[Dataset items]
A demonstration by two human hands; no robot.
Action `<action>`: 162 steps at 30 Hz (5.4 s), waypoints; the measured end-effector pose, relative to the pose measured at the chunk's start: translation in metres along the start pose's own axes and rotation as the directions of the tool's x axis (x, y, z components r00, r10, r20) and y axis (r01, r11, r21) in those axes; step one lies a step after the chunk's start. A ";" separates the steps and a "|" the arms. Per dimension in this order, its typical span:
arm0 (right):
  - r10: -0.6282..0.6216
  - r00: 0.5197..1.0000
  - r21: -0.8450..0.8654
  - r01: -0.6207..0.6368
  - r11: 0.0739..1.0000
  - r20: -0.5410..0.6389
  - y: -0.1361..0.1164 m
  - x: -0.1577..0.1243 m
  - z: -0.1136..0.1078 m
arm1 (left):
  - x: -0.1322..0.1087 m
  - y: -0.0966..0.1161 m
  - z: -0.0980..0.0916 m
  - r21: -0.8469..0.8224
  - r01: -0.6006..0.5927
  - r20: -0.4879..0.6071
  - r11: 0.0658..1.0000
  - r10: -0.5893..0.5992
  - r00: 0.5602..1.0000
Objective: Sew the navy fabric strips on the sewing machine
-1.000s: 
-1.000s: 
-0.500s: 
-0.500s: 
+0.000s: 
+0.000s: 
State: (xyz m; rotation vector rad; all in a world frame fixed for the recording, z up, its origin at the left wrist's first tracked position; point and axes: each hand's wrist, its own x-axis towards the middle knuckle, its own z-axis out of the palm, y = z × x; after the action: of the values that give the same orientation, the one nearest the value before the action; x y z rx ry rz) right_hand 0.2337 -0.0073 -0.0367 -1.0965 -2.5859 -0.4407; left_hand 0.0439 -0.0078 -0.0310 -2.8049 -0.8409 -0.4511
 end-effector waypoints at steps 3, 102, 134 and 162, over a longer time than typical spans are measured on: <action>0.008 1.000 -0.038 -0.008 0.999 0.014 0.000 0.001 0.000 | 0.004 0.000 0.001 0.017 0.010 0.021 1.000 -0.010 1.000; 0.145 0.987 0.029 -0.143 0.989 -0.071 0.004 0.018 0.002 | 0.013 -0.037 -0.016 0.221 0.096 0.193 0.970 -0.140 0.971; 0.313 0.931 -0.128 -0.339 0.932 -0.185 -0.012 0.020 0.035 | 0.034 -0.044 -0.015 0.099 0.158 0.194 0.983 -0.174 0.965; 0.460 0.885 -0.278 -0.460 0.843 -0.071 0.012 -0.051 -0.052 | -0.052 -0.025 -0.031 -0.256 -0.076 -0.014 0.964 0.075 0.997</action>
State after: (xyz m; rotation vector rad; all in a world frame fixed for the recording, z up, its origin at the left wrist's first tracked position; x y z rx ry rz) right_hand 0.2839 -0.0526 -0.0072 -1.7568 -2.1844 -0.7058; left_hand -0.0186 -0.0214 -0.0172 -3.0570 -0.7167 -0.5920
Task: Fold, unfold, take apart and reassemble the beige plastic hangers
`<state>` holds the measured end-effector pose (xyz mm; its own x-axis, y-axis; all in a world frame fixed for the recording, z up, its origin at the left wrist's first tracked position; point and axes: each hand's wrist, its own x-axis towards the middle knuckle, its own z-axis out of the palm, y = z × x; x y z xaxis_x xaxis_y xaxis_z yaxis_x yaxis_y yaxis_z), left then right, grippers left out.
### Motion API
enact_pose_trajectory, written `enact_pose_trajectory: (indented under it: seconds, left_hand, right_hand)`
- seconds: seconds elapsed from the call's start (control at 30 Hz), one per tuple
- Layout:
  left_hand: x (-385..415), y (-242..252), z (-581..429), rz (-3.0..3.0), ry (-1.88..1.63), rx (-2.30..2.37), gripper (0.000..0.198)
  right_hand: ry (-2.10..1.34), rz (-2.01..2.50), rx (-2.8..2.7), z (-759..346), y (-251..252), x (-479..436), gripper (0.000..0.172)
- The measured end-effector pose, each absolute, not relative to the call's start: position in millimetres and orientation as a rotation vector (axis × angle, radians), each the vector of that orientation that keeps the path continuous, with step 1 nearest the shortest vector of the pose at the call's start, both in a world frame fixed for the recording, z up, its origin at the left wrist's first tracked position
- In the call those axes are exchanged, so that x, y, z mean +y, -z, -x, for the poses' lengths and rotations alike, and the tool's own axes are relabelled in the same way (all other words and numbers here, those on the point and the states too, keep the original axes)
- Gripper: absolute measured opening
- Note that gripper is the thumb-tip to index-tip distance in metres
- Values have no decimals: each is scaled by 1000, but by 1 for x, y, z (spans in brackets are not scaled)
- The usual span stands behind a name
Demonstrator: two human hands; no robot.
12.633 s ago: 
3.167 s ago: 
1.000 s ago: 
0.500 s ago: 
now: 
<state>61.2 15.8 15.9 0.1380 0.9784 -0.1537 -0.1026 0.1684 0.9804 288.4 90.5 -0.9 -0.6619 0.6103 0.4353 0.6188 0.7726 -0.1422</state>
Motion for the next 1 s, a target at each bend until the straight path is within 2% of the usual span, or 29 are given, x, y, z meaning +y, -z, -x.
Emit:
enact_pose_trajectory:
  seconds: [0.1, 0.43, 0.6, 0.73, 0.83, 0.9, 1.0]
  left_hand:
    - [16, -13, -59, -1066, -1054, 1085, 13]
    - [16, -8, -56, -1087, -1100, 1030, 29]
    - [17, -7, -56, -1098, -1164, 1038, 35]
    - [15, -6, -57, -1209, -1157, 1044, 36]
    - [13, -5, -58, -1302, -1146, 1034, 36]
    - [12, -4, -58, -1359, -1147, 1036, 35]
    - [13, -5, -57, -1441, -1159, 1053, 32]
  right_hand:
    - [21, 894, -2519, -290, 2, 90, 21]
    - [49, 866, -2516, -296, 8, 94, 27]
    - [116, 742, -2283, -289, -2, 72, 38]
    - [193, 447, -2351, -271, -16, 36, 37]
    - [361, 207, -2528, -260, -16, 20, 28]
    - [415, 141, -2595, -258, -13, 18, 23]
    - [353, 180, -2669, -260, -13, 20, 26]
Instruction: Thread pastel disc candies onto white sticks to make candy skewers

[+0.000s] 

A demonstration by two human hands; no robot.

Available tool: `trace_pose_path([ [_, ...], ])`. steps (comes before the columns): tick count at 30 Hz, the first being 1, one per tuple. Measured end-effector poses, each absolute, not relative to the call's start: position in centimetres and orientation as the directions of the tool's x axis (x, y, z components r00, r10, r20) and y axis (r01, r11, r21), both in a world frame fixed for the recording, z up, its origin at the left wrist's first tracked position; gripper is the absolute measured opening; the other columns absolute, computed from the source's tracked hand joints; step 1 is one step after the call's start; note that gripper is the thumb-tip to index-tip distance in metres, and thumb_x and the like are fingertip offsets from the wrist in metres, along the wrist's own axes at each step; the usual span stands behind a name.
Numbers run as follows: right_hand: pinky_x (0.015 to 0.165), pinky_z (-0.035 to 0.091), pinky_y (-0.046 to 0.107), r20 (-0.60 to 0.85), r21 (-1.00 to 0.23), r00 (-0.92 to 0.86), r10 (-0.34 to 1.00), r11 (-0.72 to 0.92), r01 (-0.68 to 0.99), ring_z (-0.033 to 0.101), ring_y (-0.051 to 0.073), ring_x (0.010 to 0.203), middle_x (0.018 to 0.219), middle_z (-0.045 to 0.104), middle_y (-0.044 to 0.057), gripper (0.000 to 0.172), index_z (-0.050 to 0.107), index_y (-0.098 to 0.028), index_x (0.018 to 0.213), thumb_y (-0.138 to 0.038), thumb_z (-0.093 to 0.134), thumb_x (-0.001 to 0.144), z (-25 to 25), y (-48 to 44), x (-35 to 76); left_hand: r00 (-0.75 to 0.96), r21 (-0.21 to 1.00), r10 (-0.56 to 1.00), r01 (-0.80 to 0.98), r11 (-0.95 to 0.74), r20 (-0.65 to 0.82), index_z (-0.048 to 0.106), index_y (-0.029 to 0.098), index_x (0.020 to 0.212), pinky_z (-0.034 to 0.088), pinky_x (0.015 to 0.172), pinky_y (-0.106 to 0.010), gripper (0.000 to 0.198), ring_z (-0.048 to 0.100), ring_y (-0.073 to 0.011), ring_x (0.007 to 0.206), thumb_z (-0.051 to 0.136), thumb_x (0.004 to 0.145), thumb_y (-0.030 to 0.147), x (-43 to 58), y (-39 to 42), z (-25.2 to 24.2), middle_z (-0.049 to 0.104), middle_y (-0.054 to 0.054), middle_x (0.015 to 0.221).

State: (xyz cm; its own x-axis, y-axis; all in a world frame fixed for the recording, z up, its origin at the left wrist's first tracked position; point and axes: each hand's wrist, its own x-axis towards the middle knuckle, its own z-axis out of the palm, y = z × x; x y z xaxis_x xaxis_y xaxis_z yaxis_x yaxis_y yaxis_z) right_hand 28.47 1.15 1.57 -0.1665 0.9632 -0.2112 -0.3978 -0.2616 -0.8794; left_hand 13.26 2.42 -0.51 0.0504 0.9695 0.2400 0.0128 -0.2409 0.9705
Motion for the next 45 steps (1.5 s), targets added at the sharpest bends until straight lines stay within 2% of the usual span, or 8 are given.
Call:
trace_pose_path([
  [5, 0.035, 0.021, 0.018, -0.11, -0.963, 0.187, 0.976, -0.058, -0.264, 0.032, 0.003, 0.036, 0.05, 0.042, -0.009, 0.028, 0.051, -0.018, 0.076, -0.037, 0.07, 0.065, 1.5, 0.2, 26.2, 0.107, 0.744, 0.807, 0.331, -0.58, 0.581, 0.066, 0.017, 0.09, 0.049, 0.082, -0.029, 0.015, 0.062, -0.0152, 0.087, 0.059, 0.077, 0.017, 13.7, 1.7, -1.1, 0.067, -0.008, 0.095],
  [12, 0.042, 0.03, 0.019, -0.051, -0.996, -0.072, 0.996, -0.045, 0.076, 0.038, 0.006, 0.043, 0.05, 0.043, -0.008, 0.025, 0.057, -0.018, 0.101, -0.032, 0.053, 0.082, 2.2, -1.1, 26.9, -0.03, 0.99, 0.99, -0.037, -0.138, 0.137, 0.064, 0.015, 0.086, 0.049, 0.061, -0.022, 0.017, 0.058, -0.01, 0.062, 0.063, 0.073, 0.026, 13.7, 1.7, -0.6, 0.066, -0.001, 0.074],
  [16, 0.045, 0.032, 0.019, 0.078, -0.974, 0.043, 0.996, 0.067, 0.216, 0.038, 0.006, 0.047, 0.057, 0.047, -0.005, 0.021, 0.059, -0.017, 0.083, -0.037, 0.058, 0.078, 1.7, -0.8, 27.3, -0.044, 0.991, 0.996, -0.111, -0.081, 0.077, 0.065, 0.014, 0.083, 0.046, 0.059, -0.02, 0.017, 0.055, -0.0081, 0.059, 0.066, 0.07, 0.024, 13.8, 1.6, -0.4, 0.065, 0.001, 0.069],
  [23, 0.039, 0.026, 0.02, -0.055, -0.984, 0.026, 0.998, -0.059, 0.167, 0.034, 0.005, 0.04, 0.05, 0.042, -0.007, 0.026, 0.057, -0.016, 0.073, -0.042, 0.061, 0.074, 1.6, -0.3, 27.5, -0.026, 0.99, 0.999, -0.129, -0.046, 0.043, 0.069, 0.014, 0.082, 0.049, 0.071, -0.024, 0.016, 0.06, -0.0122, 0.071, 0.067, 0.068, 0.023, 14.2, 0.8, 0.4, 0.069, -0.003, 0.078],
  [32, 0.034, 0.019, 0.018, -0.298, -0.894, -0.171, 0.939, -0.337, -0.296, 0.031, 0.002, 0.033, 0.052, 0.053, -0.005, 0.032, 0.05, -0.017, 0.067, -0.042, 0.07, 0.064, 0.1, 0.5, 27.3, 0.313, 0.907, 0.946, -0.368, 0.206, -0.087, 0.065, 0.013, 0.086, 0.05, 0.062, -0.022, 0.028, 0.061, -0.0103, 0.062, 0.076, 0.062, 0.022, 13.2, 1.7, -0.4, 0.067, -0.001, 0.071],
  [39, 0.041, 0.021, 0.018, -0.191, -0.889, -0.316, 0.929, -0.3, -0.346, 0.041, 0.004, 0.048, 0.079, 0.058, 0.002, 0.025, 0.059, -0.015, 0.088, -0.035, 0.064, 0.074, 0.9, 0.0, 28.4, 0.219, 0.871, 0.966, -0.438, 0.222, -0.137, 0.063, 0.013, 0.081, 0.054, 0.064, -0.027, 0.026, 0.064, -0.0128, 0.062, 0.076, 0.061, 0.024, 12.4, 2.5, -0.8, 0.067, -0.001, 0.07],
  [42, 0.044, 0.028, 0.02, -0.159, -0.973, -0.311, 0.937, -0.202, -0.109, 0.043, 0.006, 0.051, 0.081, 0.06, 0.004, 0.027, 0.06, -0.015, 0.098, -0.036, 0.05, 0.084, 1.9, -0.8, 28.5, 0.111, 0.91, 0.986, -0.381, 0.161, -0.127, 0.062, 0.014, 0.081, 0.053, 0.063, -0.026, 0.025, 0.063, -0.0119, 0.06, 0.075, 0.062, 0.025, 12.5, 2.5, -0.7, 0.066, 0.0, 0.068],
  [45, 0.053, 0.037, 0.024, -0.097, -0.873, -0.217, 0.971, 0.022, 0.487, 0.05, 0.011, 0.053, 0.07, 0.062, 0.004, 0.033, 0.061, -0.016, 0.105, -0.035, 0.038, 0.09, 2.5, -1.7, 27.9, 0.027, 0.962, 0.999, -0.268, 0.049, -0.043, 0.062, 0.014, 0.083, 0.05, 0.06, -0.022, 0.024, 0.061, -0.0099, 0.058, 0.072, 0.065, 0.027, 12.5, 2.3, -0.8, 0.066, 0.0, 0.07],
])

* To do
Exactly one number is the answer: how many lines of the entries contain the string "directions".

* Output of the exercise
2